Provided material |
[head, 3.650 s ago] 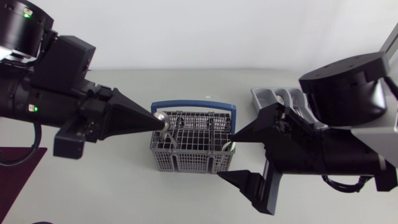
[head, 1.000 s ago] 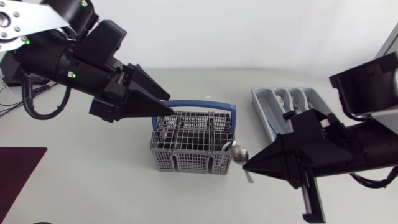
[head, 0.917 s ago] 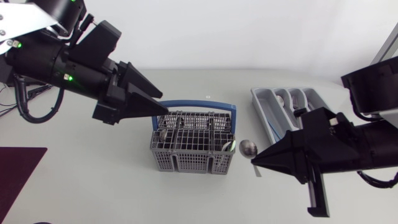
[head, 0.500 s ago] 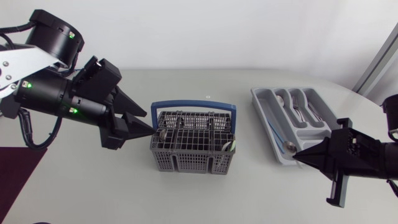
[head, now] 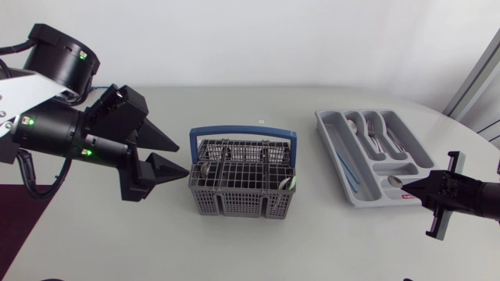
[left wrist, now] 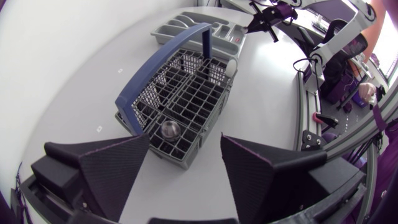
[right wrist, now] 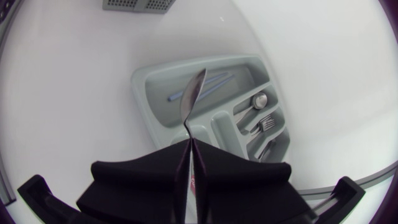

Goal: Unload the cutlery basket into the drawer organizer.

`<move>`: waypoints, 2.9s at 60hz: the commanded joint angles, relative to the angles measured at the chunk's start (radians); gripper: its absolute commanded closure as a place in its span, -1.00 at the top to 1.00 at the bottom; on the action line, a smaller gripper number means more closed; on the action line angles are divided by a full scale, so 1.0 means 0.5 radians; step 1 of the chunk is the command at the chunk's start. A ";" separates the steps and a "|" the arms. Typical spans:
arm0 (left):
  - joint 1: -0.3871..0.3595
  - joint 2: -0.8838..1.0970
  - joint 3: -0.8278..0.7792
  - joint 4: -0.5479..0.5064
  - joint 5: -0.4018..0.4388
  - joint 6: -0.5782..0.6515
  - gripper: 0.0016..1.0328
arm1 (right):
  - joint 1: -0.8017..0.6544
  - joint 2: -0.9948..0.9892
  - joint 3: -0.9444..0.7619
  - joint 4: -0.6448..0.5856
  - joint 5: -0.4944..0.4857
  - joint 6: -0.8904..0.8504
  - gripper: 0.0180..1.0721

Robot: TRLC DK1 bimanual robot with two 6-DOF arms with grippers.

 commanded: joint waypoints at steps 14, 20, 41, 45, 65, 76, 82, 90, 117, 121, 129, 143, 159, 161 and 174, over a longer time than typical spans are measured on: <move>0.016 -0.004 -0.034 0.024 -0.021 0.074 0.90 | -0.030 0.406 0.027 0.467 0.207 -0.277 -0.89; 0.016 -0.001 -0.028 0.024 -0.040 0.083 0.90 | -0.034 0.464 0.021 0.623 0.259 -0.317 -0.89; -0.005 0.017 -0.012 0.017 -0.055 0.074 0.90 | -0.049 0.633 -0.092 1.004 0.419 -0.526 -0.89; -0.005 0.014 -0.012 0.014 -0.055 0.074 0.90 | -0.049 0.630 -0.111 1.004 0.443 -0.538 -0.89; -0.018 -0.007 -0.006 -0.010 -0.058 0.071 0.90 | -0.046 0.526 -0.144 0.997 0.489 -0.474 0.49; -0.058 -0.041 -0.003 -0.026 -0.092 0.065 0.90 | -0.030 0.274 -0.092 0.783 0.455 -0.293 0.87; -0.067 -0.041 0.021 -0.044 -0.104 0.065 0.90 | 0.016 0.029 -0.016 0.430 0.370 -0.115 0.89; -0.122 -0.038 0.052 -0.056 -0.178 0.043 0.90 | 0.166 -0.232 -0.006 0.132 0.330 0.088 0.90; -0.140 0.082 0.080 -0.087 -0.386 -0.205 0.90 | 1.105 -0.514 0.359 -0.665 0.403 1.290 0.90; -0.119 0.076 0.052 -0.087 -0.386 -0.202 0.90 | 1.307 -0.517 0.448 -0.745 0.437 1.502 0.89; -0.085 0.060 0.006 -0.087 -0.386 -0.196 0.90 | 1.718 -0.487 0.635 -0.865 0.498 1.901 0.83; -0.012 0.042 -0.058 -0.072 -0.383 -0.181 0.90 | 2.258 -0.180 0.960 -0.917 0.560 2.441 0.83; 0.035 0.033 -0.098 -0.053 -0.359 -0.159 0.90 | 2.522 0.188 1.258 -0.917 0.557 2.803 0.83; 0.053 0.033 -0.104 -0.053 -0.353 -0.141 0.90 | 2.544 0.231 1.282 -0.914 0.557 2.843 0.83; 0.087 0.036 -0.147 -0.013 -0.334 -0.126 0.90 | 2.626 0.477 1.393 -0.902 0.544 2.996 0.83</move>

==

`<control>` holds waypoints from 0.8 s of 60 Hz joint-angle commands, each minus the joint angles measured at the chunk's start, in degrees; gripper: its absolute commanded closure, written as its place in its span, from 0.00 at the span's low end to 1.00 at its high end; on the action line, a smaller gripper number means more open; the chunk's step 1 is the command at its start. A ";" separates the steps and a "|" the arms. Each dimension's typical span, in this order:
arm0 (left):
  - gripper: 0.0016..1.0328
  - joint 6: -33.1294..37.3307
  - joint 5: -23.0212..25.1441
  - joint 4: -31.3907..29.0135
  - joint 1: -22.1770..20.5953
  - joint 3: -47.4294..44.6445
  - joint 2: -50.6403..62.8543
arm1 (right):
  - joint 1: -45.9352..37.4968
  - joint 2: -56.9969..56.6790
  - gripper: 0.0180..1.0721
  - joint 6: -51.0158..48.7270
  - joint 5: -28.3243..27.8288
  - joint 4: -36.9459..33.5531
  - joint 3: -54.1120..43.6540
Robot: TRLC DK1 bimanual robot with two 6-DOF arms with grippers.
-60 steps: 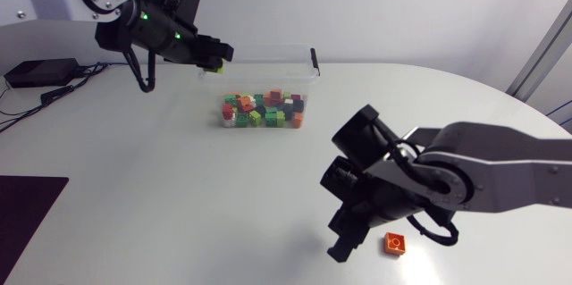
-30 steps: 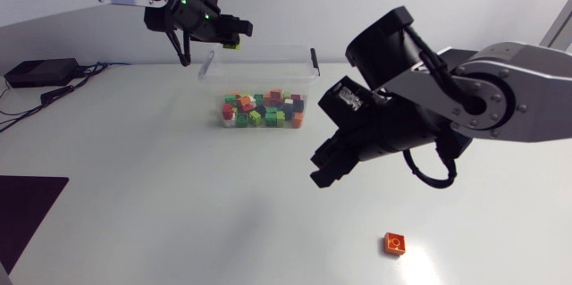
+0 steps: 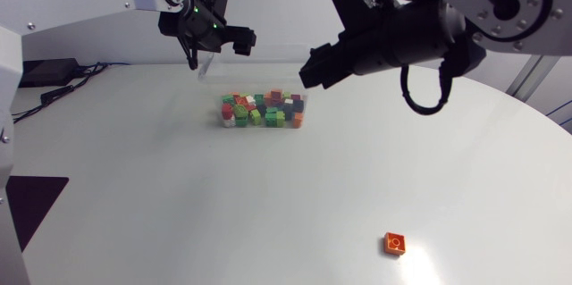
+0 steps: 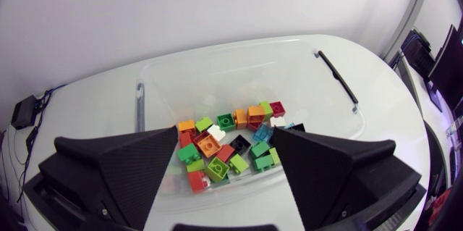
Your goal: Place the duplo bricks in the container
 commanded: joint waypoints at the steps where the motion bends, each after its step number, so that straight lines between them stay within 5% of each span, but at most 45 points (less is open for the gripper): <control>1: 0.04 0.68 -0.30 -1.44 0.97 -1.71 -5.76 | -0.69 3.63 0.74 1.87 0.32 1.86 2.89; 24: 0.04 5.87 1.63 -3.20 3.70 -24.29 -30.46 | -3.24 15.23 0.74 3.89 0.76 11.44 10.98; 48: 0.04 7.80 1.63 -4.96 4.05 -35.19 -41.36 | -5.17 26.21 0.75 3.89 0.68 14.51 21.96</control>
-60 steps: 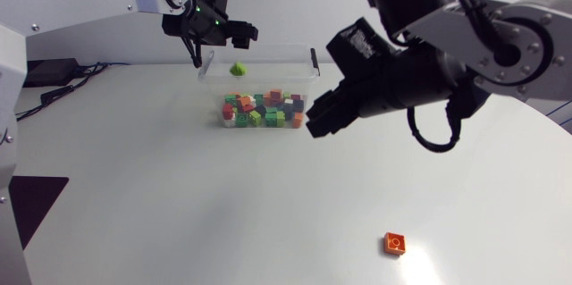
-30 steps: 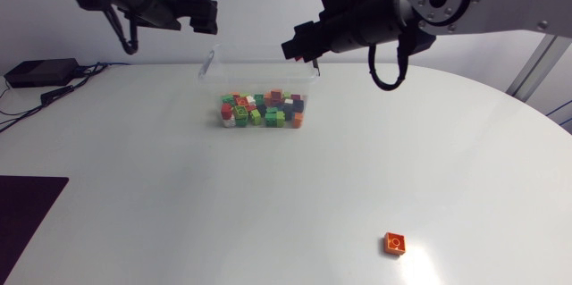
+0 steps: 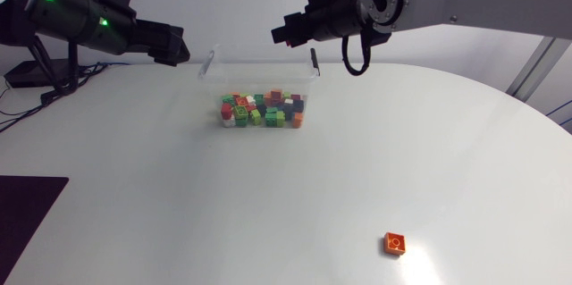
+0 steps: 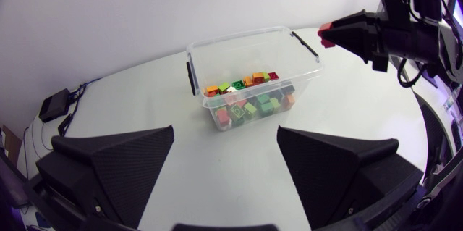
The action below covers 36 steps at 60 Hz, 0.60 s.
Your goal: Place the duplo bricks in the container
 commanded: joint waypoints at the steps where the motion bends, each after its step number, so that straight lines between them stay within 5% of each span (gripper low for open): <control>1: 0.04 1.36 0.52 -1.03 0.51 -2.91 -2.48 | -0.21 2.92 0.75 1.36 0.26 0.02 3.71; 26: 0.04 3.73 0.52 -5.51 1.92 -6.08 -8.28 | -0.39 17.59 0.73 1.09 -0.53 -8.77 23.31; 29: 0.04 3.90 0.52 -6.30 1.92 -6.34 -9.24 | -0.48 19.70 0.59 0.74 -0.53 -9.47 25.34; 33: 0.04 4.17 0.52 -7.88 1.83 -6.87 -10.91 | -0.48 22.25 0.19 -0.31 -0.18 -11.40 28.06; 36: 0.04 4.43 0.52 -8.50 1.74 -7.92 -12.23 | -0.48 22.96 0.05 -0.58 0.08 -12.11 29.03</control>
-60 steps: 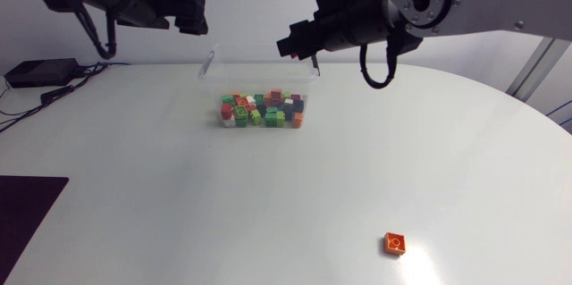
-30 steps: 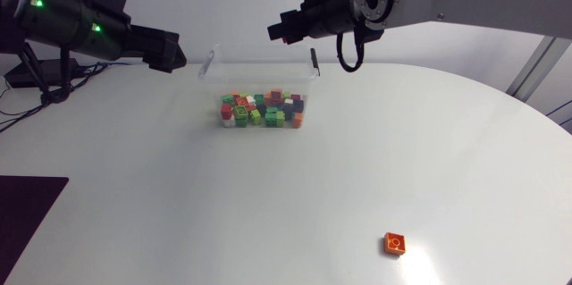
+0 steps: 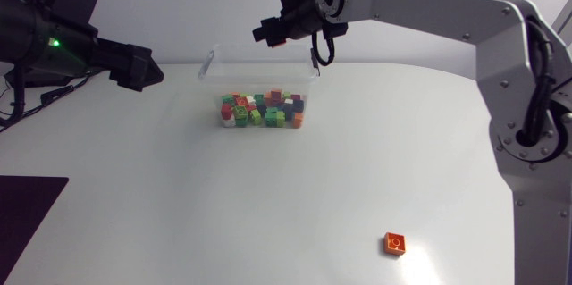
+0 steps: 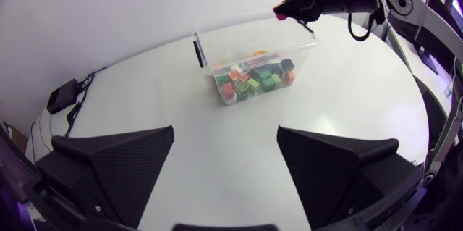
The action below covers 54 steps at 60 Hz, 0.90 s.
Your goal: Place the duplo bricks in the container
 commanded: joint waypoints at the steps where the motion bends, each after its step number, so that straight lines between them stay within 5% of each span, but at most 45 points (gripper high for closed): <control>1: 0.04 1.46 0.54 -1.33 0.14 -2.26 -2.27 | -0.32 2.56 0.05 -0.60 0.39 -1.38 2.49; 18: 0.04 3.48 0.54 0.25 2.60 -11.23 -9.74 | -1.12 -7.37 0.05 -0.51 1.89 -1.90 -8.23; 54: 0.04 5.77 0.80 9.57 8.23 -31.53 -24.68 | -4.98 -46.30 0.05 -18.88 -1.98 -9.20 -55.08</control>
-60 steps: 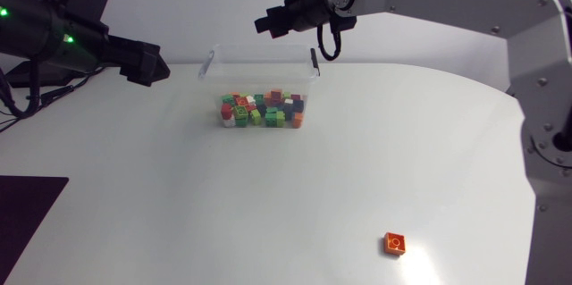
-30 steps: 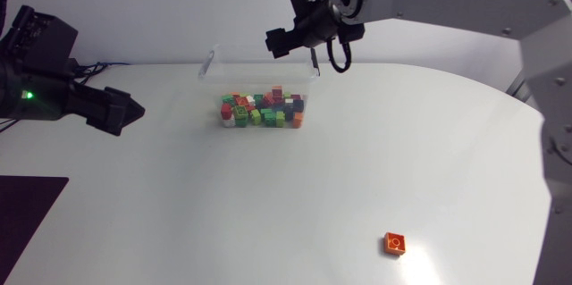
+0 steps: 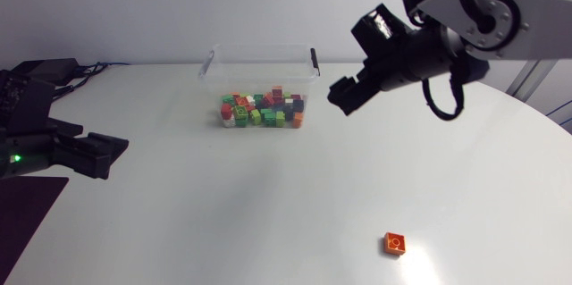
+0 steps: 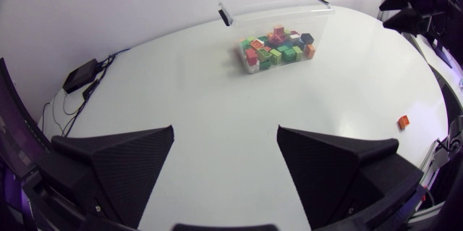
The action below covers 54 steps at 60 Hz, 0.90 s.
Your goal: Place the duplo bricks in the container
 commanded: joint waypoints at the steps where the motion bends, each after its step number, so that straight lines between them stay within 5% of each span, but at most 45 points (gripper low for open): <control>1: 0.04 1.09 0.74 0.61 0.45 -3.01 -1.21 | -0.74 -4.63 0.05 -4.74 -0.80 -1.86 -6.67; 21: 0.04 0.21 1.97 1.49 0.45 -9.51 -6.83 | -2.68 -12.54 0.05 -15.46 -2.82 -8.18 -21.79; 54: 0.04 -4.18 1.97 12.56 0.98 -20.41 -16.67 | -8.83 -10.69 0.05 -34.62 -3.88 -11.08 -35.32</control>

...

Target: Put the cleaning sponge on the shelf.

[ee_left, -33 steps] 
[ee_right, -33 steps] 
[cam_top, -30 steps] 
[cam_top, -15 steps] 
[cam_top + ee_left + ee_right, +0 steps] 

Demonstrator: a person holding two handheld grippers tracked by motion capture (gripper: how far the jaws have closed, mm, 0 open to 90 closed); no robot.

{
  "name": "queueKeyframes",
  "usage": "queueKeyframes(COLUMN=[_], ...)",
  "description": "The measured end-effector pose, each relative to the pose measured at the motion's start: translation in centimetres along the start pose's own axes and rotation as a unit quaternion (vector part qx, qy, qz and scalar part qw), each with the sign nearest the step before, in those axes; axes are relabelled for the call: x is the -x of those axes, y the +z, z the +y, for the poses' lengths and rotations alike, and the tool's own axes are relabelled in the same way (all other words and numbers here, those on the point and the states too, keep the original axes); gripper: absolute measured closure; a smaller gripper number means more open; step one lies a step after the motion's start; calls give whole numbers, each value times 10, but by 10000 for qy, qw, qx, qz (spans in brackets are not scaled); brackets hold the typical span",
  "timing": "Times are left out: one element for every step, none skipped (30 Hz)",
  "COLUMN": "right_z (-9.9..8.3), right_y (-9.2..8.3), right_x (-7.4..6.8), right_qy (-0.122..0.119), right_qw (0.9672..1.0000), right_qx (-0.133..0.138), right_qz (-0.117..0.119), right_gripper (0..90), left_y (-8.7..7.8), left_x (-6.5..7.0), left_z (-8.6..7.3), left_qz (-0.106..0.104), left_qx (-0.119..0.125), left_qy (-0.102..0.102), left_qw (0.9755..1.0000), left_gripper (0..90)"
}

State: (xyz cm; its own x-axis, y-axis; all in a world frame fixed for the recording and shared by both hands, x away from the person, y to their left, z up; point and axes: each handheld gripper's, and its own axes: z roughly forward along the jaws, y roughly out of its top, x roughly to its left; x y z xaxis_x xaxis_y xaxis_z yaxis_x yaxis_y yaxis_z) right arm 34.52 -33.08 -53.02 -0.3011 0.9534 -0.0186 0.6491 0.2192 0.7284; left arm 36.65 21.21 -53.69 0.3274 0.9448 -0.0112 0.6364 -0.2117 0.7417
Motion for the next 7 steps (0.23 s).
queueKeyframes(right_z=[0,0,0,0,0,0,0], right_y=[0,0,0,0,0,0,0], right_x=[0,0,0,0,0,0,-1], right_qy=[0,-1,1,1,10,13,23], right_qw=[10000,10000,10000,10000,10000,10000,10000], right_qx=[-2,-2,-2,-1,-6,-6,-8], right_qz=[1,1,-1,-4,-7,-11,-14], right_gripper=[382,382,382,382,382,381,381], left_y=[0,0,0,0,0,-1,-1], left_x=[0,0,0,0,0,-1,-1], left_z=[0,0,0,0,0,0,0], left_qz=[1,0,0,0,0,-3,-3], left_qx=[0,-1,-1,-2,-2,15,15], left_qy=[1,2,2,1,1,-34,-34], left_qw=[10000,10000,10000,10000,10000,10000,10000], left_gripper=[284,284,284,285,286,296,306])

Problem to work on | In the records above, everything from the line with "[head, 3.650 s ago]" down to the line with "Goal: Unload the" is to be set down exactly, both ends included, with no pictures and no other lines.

Exercise response |
[head, 3.650 s ago] 
[head, 1.000 s ago] 
[head, 0.917 s ago] 
[head, 0.500 s ago] 
[head, now] 
[left wrist, now] 
[right wrist, now] 

Goal: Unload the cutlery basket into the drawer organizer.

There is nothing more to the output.